Minister-in-charge of Muslim Affairs Yaacob Ibrahim addressed participants at the event, which is held once every five years to take stock of what has been accomplished and to chart the way forward for the next five years.

At closed meetings, mosque leaders were urged to make more effort in the coming years to engage individuals and groups beyond their mosques.

One example of this kind of engagement, he said, is "to have empathy and feelings towards people who need help."

When the person becomes more comfortable with the mosque, "then you can introduce mosque programs and the kind of spiritual or other guidance needed," Alami said.

Muslims in Singapore are estimated between 450,000 to 500,000, making around 14 to 15 percent of the population.

Building Bridges

Entitled with a new inclusive message, mosque leaders were already reaching out to Muslims who are non-citizens or new citizens by providing them with socio-religious services while encouraging them to interact more with local Muslims.

Some mosques now cater specifically to certain groups, Alami said.

"The Bishan mosque is very close to the Indonesian Muslims, the mosque in Jurong is very close to the Turkish Muslims, the mosque in Geylang is very close to the Bangladeshi Muslims,” he said.

“So, you find that our mosques are reaching out, embracing and serving them.”

Some permanent residents also serve on mosque management boards, but Alami said the number remains small.

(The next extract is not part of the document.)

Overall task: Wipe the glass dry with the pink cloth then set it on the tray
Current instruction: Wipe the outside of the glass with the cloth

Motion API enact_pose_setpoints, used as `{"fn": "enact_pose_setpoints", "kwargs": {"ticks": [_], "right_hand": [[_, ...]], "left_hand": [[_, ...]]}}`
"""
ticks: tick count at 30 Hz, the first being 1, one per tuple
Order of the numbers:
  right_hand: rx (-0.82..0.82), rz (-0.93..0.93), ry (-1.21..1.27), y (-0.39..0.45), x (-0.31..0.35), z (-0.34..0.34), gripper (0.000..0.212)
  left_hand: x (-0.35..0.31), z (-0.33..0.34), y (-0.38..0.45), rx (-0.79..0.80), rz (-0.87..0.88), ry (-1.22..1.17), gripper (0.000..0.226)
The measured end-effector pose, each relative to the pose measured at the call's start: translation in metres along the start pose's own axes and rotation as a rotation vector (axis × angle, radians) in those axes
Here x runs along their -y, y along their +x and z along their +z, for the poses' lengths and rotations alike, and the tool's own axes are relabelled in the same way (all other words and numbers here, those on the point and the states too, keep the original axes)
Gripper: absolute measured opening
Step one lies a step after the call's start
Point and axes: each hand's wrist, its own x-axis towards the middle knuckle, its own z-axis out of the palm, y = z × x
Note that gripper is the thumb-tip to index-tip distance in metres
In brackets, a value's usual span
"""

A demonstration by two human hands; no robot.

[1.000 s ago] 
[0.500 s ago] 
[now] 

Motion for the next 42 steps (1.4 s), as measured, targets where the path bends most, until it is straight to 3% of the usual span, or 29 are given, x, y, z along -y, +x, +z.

At the event, Prime Minister Lee Hsien Loong, who lunched with participants, said the inclusion of residents in the mosque boards would not signify a fundamental change in mosque leadership.

“The core of it will still be Singaporean,” Loong said.

“We are gradually building a Singapore Muslim identity, a community which is comfortable in itself, people who uphold their faith, at the same time well integrated into our multiracial and multireligious society.

"When you bring in new arrivals, we expect them to integrate into this ethos and to understand how this system works, and become part of this system over time," he said.

Premier Lee also stressed that in working with various community and religious groups, "mosques are an integral living part of our Singapore society."

"I think this is the right direction for them," he said.